Source code for pe.histogram.nearest_neighbors

import numpy as np
import os
from collections import Counter
import copy

from pe.histogram import Histogram
from pe.constant.data import CLEAN_HISTOGRAM_COLUMN_NAME
from pe.constant.data import LOOKAHEAD_EMBEDDING_COLUMN_NAME
from pe.constant.data import LABEL_ID_COLUMN_NAME
from pe.constant.data import HISTOGRAM_NEAREST_NEIGHBORS_VOTING_IDS_COLUMN_NAME
from pe.logging import execution_logger



[docs]
class NearestNeighbors(Histogram):
    """Compute the nearest neighbors histogram. Each private sample will vote for their closest `num_nearest_neighbors`
    synthetic samples to construct the histogram. The l2 norm of the votes from each private sample is normalized to 1.
    """


[docs]
    def __init__(
        self,
        embedding,
        mode,
        lookahead_degree,
        lookahead_log_folder=None,
        voting_details_log_folder=None,
        api=None,
        num_nearest_neighbors=1,
        backend="auto",
        vote_normalization_level="sample",
    ):
        """Constructor.

        :param embedding: The :py:class:`pe.embedding.Embedding` object to compute the embedding of samples
        :type embedding: :py:class:`pe.embedding.Embedding`
        :param mode: The distance metric to use for finding the nearest neighbors. It should be one of the following:
            "l2" (l2 distance), "cos_sim" (cosine similarity), "ip" (inner product). Not all backends support all
            modes
        :type mode: str
        :param lookahead_degree: The degree of lookahead to compute the embedding of synthetic samples. If it is 0, the
            original embedding is used. If it is greater than 0, the embedding of the synthetic samples is computed by
            averaging the embeddings of the synthetic samples generated by the variation API for `lookahead_degree`
            times
        :type lookahead_degree: int
        :param lookahead_log_folder: The folder to save the logs of the lookahead. If it is None, the logs are not
            saved. Defaults to None
        :type lookahead_log_folder: str, optional
        :param voting_details_log_folder: The folder to save the logs of the voting details. If it is None, the logs
            are not saved. Defaults to None
        :type voting_details_log_folder: str, optional
        :param api: The API to generate synthetic samples. It should be provided when `lookahead_degree` is greater
            than 0. Defaults to None
        :type api: :py:class:`pe.api.API`, optional
        :param num_nearest_neighbors: The number of nearest neighbors to consider for each private sample, defaults to
            1
        :type num_nearest_neighbors: int, optional
        :param backend: The backend to use for finding the nearest neighbors.
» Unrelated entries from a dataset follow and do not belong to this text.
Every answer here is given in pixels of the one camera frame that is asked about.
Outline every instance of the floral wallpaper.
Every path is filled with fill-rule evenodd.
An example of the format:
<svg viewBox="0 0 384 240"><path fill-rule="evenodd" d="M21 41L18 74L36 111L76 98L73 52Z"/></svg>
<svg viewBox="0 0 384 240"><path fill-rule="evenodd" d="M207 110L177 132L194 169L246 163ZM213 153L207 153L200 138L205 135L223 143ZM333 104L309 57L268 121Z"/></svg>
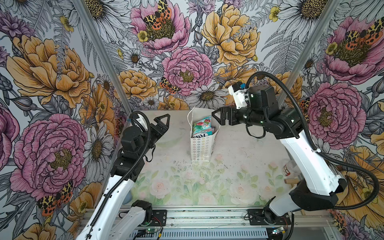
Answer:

It should be one of the following:
            "faiss" (FAISS), "sklearn" (scikit-learn), "auto" (using FAISS if available, otherwise scikit-learn).
            Defaults to "auto". FAISS supports GPU and is much faster when the number of synthetic samples and/or
            private samples is large. It requires the installation of `faiss-gpu` or `faiss-cpu` package. See
            https://faiss.ai/
        :type backend: str, optional
        :param vote_normalization_level: The level of normalization for the votes. It should be one of the following:
            "sample" (normalize the votes from each private sample to have l2 norm = 1), "client" (normalize the votes
            from all private samples of the same client to have l2 norm = 1). Defaults to "sample"
        :type vote_normalization_level: str, optional
        :raises ValueError: If the `api` is not provided when `lookahead_degree` is greater than 0
        :raises ValueError: If the `backend` is unknown
        """
        super().__init__()
        self._embedding = embedding
        self._mode = mode
        self._lookahead_degree = lookahead_degree
        self._lookahead_log_folder = lookahead_log_folder
        self._voting_details_log_folder = voting_details_log_folder
        self._api = api
        self._num_nearest_neighbors = num_nearest_neighbors
        if self._lookahead_degree > 0 and self._api is None:
            raise ValueError("API should be provided when lookahead_degree is greater than 0")
        if backend.lower() == "faiss":
            from pe.histogram.nearest_neighbor_backend.faiss import search

            self._search = search
        elif backend.lower() == "sklearn":
            from pe.histogram.nearest_neighbor_backend.sklearn import search

            self._search = search
        elif backend.lower() == "auto":
            from pe.histogram.nearest_neighbor_backend.auto import search

            self._search = search
        else:
            raise ValueError(f"Unknown backend: {backend}")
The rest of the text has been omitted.